The most obvious improvements come in file capture, viewing, autofocusing, and battery power. The new model can capture JPEGs as well as RAW files, unlike its predecessor the SD10, which was limited to RAW capture. (No simultaneous RAW + JPEG capture though, which is puzzling.)
The viewfinder is now what-you-see-is-what-you-get, rather than the SD10's odd screen showing the picture area in a smallish central frame surrounded by a gray surround. Autofocusing is vastly improved over the SD10's aim-and-hope single sensor. The five-point array snaps onto detail smartly, and there is virtually no shutter lag when you press the button. SNAP. And then you watch the processing lamp blink... and blink... and blink.

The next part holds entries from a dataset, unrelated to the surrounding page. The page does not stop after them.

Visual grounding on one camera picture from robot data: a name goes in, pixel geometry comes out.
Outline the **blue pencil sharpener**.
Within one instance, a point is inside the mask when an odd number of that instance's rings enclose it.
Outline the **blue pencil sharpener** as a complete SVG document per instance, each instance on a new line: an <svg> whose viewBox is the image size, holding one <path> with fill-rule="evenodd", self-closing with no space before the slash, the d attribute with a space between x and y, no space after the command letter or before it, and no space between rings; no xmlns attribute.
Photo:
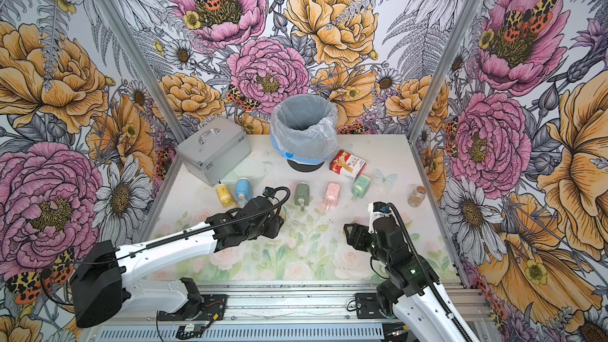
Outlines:
<svg viewBox="0 0 608 342"><path fill-rule="evenodd" d="M250 181L243 177L240 178L235 185L235 195L239 201L249 201L252 198L252 189Z"/></svg>

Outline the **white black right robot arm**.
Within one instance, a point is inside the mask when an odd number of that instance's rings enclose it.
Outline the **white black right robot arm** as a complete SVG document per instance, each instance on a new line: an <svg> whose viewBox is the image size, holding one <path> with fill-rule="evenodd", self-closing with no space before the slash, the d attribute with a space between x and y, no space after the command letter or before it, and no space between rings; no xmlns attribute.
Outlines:
<svg viewBox="0 0 608 342"><path fill-rule="evenodd" d="M430 264L419 255L392 203L368 204L370 224L347 223L347 244L384 265L377 286L381 313L403 322L419 341L478 341Z"/></svg>

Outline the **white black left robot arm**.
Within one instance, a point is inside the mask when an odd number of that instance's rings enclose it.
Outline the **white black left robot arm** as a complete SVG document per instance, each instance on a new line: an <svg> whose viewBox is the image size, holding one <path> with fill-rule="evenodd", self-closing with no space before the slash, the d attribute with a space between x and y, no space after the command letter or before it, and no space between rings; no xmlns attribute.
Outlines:
<svg viewBox="0 0 608 342"><path fill-rule="evenodd" d="M284 223L280 212L287 200L258 196L243 208L213 215L191 229L143 244L96 244L70 278L77 326L97 326L118 314L123 303L132 298L127 286L137 279L260 236L275 238Z"/></svg>

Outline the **yellow pencil sharpener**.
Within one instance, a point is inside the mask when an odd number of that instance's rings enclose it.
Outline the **yellow pencil sharpener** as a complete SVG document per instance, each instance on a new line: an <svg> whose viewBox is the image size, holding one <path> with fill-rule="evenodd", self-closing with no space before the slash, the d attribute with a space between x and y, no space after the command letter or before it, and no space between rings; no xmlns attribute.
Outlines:
<svg viewBox="0 0 608 342"><path fill-rule="evenodd" d="M234 200L234 197L232 196L227 185L218 183L215 191L220 204L222 204L224 208L236 206L236 201Z"/></svg>

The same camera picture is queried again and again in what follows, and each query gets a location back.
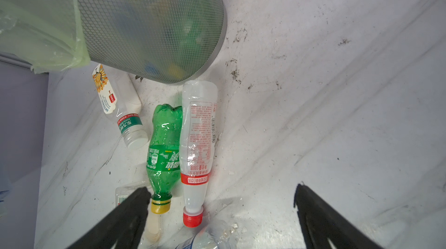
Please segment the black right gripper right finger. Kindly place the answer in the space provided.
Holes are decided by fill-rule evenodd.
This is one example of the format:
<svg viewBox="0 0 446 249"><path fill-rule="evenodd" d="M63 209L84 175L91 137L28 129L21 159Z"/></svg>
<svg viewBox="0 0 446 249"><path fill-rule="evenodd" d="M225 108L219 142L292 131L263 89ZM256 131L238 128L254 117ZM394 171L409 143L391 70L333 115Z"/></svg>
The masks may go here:
<svg viewBox="0 0 446 249"><path fill-rule="evenodd" d="M308 249L381 248L306 185L297 185L294 207Z"/></svg>

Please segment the green soda bottle yellow cap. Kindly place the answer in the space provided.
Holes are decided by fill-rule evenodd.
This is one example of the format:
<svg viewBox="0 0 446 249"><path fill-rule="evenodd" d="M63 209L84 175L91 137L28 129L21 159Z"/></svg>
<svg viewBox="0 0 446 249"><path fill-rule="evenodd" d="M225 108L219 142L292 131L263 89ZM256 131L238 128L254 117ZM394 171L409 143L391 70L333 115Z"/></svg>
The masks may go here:
<svg viewBox="0 0 446 249"><path fill-rule="evenodd" d="M180 135L182 106L158 105L153 113L153 134L149 143L146 170L153 189L151 211L170 210L172 190L180 180Z"/></svg>

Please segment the clear bottle sunflower label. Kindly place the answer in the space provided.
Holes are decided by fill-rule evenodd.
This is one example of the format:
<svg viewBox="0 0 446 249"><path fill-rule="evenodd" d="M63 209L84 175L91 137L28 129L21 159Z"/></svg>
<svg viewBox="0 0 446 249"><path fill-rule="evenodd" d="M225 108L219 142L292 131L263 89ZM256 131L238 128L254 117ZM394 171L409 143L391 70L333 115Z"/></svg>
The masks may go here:
<svg viewBox="0 0 446 249"><path fill-rule="evenodd" d="M125 72L97 64L92 78L105 116L115 124L127 148L136 150L149 142L139 116L142 102Z"/></svg>

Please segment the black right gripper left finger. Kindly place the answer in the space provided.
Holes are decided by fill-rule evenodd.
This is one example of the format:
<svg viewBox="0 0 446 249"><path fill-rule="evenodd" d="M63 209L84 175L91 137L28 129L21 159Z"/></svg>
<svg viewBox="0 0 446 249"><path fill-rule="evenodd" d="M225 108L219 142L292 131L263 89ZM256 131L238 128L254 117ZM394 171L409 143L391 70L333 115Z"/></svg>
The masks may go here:
<svg viewBox="0 0 446 249"><path fill-rule="evenodd" d="M135 216L140 211L148 210L151 197L146 187L137 189L69 247L71 249L136 249L144 230L146 214L140 222L142 229L137 226Z"/></svg>

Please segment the clear bottle red cap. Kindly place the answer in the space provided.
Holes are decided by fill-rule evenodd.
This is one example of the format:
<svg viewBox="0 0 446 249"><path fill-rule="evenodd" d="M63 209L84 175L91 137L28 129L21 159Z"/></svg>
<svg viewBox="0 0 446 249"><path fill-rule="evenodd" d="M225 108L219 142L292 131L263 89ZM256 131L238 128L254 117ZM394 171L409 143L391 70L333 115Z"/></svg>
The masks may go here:
<svg viewBox="0 0 446 249"><path fill-rule="evenodd" d="M209 81L188 81L182 90L180 171L184 196L183 223L202 223L216 142L218 89Z"/></svg>

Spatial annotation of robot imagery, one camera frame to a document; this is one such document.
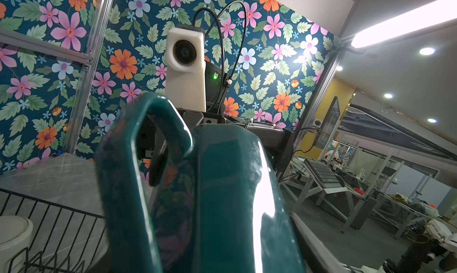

While the speed of capture on the SD14 is vastly improved over the SD10, it's not going to set any records. You can continue snapping at will until the buffer fills up, which happens around frame 6, the burst limit. "A 6-shot burst is well below average for modern DSLRs," Jack Howard says. "This is not a sports camera by any means."
But speed isn't everything. We found our initial field shots to have very pleasing color -- highly accurate, but still with a good dollop of saturation. You might even describe the colors sometimes as translucent. The resolution, as gauged by the Eyeball Method, appears to be about that of a 9MP sensor, which is what we were expecting. Noise control appears to be quite good; available light shots at ISO 800 showed virtually no grain or mottling.
Battery power also leaps into the modern era. The SD14 uses a lithium-ion rechargeable slug similar to the Sony type that powers the Sony Alpha 100, the Pentax K10D, and others.
The camera is easy to figure out -- most of the controls are self-explanatory. We particularly like that Sigma kept the finder simple -- it shows you the exposure, a focusing dot, and exposure compensation in nice big numbers, without a zillion other little icons or readouts.
Neat tricks: The three-color histogram plays back with all three colors graphed simultaneously on the display. And Jack discovered that the IR-cutoff filter pops out easily, which will allow for infrared photography on the fly, so he took the SD14 out for some IR shooting.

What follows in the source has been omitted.